PROMPT.
Two lines mark the range in the entries below: the one holding "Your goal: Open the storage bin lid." and the one holding "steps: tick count". Set down those two and all lines between them, exactly.

[SOURCE DATA]

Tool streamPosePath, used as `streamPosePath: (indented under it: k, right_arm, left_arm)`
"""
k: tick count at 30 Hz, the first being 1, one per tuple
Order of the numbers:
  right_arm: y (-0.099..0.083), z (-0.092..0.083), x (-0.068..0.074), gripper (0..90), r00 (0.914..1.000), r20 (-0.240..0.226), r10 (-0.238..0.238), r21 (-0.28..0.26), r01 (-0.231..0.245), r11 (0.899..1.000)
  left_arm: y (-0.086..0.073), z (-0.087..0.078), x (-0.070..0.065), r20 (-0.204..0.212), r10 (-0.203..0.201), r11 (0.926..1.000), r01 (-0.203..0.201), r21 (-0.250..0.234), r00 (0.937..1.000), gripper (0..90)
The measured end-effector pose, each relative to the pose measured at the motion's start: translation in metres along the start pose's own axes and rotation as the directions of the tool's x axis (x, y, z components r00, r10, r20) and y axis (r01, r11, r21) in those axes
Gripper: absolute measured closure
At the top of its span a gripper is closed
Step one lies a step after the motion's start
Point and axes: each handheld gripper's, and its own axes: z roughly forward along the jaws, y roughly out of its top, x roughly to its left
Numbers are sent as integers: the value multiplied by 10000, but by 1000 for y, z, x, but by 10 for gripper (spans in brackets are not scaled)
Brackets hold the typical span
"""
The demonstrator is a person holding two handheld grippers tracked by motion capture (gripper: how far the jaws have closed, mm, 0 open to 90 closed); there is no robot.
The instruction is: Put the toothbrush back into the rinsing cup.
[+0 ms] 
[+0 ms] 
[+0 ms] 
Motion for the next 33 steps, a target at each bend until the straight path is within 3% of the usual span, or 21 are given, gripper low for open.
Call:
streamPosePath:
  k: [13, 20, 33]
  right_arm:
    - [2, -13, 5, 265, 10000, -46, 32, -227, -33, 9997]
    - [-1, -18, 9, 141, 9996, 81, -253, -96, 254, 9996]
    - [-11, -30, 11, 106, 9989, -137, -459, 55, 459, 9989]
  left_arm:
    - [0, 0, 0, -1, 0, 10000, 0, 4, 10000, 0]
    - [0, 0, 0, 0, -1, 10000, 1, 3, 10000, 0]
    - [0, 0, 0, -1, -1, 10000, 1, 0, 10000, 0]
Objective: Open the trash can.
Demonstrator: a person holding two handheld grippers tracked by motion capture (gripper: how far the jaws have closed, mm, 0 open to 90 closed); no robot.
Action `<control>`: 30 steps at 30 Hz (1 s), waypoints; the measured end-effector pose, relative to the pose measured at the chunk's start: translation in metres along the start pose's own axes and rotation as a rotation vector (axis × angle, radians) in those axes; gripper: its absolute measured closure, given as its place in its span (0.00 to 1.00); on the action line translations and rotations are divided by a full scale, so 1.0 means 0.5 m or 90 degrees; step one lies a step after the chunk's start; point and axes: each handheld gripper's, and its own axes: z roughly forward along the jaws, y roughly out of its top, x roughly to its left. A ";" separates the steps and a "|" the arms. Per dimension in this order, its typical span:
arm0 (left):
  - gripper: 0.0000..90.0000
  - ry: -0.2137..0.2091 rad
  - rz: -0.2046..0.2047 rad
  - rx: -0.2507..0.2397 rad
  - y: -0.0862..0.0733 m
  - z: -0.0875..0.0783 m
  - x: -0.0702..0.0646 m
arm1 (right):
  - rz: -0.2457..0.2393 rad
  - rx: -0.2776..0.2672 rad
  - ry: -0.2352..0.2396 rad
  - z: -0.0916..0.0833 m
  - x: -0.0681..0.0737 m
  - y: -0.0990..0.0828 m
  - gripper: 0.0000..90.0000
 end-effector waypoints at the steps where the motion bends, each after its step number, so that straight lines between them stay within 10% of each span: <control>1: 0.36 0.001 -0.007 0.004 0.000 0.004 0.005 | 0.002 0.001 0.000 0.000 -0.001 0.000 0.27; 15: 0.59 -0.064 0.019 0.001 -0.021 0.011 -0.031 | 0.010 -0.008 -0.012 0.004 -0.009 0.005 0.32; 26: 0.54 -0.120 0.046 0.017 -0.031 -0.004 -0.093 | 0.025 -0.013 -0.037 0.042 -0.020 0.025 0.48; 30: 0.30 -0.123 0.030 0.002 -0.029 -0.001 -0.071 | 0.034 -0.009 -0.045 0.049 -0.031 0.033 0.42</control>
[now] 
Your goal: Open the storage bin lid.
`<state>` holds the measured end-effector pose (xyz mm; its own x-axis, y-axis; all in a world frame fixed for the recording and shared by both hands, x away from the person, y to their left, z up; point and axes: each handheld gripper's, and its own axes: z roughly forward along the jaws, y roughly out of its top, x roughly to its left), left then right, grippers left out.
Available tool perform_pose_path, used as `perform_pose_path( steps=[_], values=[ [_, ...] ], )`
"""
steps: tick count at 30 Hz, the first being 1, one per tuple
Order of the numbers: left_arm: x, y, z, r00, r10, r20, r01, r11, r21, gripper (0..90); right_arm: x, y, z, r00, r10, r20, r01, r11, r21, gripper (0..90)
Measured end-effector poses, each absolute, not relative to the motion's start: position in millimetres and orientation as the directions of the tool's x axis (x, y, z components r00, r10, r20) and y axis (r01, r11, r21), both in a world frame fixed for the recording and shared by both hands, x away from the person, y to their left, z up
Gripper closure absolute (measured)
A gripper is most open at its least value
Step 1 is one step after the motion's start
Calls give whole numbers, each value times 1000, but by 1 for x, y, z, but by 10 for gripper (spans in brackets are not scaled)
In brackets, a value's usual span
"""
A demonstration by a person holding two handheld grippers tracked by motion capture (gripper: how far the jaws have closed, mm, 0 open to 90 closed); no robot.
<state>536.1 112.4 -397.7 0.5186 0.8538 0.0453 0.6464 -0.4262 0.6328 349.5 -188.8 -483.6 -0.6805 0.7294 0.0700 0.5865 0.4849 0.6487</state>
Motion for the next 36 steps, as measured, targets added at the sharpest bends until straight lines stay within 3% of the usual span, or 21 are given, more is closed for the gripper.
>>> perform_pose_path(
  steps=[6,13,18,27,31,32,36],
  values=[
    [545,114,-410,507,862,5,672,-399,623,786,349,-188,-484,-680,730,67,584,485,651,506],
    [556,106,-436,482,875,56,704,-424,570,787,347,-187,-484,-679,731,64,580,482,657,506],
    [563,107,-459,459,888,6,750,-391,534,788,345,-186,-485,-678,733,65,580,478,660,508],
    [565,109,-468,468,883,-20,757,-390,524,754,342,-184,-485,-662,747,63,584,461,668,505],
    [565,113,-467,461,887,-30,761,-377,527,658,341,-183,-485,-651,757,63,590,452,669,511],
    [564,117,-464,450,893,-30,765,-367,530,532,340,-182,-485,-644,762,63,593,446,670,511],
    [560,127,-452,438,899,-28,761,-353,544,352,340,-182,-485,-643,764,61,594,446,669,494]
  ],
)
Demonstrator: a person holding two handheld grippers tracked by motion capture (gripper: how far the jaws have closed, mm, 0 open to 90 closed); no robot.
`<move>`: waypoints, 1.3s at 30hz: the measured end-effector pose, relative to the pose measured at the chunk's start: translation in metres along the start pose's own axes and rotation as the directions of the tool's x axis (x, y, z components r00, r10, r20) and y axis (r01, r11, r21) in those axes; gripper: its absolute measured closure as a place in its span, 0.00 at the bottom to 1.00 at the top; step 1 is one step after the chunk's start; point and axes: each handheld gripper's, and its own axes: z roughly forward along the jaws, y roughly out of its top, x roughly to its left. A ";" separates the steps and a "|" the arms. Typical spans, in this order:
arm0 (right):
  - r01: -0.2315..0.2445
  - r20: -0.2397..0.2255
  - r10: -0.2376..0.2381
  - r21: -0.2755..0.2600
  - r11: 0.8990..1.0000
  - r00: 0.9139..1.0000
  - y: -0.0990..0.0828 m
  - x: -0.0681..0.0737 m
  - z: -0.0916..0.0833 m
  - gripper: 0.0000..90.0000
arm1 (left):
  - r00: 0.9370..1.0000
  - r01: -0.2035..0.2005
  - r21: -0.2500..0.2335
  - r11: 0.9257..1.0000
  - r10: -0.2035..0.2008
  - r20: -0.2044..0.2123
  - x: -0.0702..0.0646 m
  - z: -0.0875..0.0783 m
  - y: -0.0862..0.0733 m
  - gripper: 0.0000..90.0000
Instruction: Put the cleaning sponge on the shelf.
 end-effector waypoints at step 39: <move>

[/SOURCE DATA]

PROBLEM SOLUTION.
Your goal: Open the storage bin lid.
`<state>` holds the measured end-effector pose (xyz mm; its own x-axis, y-axis; all in a world frame fixed for the recording and shared by both hands, x away from the person, y to their left, z up; point and axes: each handheld gripper's, and its own axes: z roughly forward along the jaws, y roughly out of its top, x roughly to its left), left then right, grippers left out.
Available tool perform_pose_path, used as `perform_pose_path( steps=[_], values=[ [_, ...] ], )`
"""
steps: tick count at 30 Hz, the first being 1, one per tuple

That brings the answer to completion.